INSTRUCTIONS TO FOLLOW =>
Copy, from the data below, every line that has "enclose" in it.

─── SUPPLIED INFORMATION ───

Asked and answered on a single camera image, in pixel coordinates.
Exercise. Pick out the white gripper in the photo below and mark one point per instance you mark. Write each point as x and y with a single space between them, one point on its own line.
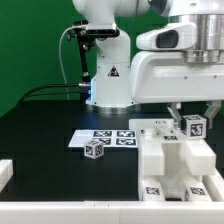
164 77

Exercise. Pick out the white tagged cube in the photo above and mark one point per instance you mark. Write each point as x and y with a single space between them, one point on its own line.
194 126

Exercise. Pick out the white chair back frame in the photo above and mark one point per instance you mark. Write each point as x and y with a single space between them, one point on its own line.
152 134

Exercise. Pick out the white tagged cube nut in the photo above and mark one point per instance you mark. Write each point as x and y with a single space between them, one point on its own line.
93 149

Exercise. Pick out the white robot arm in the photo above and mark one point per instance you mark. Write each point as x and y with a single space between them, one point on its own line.
110 85

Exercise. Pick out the white marker sheet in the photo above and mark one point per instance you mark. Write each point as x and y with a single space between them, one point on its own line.
110 138

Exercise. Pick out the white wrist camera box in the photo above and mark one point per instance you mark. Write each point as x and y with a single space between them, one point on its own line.
174 36

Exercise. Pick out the white right corner bracket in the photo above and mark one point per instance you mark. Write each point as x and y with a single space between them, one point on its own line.
215 186

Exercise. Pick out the black camera stand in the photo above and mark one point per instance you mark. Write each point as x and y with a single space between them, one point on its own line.
83 60

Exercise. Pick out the black camera on stand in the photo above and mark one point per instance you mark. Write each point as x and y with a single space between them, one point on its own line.
102 30

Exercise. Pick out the white front rail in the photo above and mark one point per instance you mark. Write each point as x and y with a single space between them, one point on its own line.
111 213

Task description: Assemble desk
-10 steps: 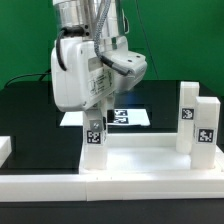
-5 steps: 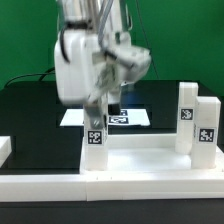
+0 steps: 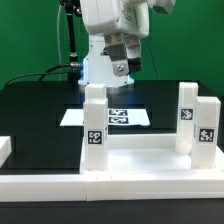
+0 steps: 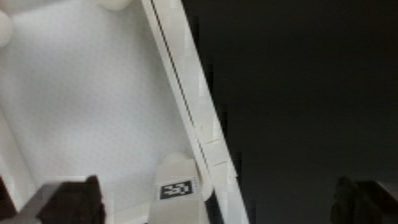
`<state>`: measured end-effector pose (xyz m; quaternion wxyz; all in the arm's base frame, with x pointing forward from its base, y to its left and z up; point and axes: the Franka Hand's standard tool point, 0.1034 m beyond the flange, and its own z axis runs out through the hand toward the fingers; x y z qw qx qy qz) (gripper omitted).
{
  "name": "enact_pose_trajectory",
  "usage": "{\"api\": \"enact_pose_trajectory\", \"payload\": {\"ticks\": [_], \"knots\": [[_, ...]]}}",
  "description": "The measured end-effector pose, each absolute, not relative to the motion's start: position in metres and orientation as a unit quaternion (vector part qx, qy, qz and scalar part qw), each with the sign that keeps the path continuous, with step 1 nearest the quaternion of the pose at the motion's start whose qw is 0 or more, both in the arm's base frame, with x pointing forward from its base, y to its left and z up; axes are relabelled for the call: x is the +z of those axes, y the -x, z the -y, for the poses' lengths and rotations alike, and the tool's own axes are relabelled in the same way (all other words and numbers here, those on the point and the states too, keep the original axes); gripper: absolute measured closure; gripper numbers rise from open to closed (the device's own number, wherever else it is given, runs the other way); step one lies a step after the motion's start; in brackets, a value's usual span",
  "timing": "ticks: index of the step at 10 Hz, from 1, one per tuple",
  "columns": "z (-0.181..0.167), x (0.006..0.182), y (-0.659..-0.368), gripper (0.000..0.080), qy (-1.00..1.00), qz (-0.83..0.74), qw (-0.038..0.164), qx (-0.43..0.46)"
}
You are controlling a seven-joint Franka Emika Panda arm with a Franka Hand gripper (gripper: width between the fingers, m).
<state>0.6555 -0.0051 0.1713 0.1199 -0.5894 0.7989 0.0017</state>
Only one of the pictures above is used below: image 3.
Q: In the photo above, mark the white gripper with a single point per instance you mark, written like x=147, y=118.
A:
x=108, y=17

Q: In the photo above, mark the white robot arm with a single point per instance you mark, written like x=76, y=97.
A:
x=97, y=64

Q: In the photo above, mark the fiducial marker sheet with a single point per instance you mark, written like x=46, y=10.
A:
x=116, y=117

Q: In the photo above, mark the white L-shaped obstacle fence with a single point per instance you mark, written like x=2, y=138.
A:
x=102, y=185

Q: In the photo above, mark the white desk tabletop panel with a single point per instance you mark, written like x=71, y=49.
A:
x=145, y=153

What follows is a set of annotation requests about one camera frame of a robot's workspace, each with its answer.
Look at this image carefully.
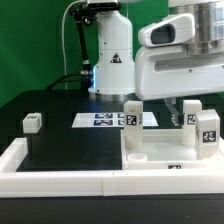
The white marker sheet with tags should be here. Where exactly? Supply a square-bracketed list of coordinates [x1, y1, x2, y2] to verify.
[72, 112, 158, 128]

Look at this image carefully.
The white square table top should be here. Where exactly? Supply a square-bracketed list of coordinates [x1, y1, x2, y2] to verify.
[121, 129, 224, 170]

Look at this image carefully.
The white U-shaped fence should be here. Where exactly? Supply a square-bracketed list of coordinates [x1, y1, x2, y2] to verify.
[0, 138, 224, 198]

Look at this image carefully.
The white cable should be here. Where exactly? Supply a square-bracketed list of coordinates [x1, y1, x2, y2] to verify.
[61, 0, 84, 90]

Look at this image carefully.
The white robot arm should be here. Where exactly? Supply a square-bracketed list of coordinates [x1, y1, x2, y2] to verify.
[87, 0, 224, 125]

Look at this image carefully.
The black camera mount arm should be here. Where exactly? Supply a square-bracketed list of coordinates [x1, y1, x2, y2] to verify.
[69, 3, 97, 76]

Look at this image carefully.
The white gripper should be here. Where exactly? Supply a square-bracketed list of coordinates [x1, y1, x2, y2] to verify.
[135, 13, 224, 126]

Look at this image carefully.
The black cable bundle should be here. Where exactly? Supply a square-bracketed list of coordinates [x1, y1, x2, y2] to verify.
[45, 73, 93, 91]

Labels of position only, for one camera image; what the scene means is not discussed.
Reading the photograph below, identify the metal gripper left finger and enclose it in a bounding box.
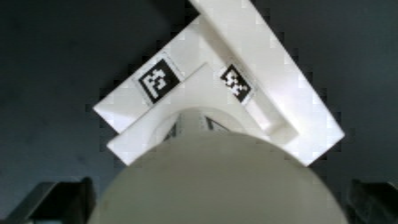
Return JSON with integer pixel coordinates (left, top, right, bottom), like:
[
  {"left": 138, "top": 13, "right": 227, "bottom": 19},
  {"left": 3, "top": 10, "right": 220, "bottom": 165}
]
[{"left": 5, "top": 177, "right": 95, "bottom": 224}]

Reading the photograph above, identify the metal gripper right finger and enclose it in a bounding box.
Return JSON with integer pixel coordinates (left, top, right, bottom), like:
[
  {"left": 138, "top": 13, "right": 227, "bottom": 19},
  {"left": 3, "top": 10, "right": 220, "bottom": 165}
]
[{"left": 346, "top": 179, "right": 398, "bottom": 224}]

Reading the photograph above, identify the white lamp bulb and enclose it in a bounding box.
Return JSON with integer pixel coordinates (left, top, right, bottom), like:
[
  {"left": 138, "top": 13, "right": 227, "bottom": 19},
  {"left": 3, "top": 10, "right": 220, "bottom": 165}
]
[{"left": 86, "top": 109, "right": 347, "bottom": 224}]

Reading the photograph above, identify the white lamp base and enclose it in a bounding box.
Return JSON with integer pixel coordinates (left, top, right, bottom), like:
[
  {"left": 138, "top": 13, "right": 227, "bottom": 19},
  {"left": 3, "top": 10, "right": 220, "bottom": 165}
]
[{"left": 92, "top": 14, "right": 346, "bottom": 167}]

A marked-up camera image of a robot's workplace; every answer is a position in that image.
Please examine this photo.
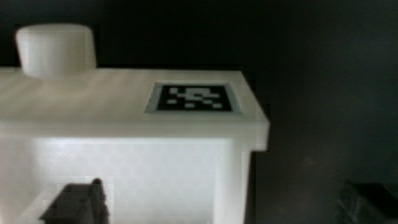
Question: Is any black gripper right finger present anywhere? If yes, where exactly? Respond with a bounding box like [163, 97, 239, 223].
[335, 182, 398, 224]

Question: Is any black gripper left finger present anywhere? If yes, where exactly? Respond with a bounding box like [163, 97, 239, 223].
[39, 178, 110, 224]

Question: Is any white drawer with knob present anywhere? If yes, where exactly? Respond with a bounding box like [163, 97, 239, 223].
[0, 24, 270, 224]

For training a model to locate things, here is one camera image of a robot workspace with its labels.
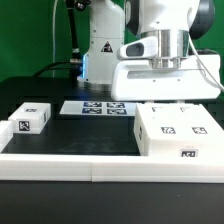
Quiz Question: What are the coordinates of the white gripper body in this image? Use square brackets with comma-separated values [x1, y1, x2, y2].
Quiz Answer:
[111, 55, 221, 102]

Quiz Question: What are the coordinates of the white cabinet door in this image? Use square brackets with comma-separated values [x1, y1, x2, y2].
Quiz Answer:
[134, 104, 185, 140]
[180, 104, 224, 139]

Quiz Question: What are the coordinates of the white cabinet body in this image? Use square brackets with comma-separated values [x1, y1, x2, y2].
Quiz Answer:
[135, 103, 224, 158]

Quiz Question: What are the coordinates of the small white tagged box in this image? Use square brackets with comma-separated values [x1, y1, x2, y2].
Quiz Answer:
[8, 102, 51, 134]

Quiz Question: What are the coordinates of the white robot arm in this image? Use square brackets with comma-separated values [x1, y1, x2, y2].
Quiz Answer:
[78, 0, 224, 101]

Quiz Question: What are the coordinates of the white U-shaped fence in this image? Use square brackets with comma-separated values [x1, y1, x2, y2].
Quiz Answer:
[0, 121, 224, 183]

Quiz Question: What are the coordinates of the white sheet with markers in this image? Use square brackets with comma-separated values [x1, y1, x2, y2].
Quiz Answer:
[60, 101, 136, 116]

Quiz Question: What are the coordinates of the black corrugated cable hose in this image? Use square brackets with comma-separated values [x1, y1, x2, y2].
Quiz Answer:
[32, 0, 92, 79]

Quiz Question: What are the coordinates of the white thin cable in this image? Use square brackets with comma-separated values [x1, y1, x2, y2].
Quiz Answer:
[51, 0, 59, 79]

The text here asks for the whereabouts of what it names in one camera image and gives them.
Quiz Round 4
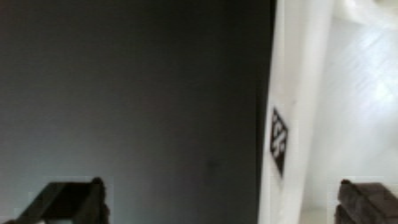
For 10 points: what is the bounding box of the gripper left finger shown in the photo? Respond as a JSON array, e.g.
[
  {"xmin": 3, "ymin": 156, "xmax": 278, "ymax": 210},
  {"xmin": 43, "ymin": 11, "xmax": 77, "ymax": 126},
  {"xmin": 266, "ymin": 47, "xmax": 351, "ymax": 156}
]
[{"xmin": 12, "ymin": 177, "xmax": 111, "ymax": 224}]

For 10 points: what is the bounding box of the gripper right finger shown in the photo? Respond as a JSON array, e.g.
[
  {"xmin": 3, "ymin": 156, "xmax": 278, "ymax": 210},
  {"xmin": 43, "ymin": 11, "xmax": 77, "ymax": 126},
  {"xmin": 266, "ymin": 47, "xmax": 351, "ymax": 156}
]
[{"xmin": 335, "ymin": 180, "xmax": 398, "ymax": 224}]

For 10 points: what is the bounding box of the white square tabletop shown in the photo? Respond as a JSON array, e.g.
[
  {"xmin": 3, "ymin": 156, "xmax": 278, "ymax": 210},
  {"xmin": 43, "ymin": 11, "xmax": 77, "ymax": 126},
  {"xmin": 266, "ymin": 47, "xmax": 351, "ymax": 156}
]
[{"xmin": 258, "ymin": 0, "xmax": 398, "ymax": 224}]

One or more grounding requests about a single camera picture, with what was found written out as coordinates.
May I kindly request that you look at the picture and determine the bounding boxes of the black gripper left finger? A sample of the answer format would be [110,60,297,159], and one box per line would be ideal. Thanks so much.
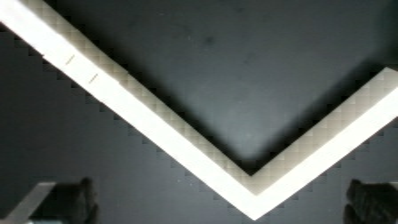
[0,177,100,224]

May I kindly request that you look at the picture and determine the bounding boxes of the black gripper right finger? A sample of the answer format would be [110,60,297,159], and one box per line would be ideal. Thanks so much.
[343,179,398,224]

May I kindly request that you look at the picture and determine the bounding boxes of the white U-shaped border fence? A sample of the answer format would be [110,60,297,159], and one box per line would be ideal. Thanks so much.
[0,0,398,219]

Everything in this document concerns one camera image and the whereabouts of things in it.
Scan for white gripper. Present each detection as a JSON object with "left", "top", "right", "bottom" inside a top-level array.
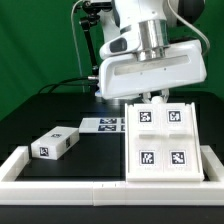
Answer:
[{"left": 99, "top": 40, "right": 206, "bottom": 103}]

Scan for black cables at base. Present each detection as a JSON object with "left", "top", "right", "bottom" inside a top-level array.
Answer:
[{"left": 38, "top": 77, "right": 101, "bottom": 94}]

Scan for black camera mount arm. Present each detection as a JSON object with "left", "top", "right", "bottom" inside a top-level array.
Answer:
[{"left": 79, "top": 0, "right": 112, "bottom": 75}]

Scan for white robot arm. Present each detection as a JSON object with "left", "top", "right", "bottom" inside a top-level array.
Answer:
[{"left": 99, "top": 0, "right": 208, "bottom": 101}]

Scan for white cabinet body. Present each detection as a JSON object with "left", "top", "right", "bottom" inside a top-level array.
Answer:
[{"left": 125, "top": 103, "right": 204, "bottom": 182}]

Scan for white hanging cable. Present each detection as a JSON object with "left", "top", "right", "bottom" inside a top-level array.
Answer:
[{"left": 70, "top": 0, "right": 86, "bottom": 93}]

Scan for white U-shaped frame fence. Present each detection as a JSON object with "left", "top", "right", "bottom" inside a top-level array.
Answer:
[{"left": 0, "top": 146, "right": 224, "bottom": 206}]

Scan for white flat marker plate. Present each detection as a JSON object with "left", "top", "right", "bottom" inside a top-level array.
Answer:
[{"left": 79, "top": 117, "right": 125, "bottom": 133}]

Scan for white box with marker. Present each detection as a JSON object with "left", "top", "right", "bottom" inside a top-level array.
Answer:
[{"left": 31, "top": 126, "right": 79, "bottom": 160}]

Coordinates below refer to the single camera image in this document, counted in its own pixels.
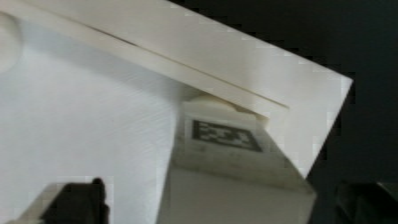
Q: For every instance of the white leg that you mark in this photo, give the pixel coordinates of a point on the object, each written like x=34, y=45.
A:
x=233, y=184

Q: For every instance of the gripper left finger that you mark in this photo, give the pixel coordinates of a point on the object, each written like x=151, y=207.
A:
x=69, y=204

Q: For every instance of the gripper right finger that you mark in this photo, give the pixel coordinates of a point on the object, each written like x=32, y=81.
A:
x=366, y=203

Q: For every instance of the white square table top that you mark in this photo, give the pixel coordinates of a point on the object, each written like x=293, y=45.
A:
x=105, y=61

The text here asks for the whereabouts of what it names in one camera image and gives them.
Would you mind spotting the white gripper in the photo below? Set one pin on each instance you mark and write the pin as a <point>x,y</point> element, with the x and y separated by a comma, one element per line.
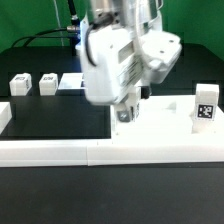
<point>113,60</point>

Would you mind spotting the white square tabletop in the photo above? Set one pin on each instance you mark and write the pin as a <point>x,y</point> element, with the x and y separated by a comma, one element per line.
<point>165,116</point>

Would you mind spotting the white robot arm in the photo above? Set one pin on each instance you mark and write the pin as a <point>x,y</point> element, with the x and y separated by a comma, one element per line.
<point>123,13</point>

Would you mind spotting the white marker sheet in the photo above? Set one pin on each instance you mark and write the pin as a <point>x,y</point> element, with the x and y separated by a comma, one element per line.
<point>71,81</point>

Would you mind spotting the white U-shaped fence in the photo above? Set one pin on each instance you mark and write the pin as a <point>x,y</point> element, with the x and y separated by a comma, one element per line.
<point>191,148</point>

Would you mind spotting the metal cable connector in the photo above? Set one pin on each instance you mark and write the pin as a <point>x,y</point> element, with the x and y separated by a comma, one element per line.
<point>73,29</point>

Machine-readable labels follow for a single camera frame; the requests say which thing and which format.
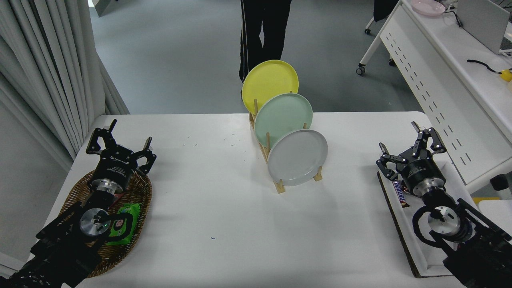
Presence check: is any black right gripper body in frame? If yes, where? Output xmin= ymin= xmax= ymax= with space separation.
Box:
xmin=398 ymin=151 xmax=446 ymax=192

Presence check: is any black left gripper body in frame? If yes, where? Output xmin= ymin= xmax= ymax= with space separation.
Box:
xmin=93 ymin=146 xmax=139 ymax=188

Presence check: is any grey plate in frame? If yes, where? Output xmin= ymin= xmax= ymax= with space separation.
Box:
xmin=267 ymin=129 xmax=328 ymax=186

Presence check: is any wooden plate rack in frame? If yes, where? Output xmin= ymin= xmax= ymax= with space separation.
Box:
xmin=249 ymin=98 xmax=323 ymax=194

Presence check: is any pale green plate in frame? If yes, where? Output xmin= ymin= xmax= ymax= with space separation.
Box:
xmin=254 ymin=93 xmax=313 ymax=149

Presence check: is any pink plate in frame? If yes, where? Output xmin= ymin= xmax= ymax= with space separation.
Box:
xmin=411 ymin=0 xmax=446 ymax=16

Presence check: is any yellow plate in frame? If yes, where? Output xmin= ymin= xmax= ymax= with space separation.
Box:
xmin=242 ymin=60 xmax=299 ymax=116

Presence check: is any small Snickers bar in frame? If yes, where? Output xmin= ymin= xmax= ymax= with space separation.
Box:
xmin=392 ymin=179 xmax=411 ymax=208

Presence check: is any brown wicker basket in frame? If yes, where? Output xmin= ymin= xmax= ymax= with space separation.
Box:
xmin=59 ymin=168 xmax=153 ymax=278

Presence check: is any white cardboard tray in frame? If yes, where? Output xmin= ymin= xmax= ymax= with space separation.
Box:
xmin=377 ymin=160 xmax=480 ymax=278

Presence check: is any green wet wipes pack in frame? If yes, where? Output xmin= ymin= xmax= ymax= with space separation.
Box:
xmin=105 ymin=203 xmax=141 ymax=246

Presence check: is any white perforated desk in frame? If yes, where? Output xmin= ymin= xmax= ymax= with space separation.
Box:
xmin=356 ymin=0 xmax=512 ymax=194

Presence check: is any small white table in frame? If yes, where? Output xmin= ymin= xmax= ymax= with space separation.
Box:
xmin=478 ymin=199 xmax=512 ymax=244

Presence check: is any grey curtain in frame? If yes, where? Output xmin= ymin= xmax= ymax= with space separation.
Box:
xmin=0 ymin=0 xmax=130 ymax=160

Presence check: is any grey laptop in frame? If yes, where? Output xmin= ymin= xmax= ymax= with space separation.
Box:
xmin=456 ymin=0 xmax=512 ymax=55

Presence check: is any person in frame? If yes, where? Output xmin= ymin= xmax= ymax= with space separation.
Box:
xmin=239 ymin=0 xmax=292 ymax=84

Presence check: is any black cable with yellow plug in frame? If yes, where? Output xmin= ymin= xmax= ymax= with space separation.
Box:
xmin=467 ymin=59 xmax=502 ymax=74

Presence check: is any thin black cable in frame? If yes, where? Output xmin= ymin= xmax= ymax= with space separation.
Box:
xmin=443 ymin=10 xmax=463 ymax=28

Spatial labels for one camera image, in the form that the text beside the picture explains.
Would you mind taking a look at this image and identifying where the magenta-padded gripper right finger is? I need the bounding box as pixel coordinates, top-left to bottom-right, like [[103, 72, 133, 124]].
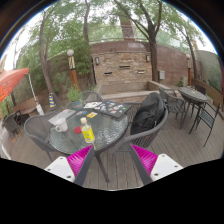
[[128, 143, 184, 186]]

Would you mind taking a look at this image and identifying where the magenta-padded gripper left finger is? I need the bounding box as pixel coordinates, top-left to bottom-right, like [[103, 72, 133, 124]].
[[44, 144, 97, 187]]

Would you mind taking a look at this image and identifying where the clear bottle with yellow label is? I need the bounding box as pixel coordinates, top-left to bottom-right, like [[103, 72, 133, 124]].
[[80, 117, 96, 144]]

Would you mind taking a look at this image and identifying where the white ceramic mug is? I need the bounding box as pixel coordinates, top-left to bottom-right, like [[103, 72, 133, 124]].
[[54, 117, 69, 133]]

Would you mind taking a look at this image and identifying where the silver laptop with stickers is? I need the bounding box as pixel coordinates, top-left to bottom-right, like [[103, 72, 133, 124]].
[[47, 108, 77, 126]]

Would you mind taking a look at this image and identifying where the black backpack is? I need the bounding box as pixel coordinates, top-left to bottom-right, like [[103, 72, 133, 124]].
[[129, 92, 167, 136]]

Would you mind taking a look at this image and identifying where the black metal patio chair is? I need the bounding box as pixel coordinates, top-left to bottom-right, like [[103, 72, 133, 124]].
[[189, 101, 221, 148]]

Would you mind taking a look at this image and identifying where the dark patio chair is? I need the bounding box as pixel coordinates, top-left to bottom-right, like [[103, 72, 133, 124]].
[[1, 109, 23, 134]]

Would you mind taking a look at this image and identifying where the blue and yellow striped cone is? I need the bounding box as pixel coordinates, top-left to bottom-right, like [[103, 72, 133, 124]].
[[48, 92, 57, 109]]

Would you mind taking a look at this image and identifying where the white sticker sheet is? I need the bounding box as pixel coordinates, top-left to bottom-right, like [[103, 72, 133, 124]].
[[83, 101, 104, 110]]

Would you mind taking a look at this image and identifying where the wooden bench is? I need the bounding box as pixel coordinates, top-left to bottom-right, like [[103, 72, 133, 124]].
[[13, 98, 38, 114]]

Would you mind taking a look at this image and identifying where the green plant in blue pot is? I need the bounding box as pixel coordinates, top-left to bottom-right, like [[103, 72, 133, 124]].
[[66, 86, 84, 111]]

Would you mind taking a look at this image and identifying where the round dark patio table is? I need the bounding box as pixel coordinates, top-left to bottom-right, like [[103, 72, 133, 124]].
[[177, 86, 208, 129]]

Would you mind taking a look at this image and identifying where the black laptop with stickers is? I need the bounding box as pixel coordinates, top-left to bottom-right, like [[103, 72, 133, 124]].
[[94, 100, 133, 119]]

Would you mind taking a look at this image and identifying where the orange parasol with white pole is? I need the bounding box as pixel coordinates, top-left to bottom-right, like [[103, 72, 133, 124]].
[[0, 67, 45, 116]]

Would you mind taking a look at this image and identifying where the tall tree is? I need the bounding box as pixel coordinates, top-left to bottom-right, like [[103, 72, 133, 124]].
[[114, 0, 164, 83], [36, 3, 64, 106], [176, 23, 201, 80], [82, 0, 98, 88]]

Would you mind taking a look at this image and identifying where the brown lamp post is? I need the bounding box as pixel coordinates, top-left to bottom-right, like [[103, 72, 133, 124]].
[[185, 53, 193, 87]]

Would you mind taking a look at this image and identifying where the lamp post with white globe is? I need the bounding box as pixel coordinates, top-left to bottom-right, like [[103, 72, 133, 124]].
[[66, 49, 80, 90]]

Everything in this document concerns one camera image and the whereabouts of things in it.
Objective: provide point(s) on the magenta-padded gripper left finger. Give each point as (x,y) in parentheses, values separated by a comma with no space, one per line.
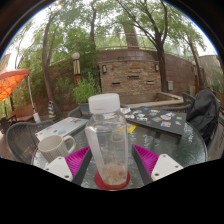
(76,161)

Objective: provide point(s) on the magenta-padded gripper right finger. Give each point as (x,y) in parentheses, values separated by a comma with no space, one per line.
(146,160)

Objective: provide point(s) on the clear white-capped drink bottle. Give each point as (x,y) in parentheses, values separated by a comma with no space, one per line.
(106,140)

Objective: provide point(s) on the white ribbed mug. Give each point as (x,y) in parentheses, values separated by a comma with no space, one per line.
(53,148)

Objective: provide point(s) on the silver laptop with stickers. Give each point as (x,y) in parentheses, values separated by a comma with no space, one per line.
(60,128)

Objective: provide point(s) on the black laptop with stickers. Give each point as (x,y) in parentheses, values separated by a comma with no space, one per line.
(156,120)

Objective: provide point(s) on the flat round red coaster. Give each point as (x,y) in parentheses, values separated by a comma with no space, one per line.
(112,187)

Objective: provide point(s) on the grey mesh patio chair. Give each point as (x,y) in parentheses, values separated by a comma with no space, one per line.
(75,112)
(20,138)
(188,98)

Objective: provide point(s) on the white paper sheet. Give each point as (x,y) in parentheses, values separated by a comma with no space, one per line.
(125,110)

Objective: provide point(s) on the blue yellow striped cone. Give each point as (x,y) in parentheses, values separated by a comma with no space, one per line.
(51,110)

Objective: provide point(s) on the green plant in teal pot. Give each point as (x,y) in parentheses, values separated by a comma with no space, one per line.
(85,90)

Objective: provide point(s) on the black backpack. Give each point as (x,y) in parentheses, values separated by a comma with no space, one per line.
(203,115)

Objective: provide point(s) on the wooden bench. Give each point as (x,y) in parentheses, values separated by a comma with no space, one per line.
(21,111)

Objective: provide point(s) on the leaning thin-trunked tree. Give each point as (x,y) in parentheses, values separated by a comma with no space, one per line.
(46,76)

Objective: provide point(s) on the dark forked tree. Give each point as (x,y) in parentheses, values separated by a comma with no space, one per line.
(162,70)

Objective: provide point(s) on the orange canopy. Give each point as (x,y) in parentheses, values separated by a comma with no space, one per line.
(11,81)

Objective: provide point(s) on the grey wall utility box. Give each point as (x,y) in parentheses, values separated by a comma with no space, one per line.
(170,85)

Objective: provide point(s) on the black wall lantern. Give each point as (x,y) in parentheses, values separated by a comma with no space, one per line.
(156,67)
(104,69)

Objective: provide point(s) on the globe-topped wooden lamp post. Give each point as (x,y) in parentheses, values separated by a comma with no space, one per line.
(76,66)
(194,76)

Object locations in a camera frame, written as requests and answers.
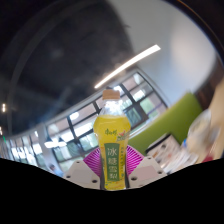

───

SOLUTION TO THIS EXERCISE =>
Reading the photograph below, identify the metal gripper left finger and enclose it in a bounding box.
Reading the photograph above, identify the metal gripper right finger and enclose it in a bounding box.
Reading the photograph above, identify the white lamp bulb and enclose it in a bounding box.
Reading the photograph above, identify the white lamp base and enclose it in a bounding box.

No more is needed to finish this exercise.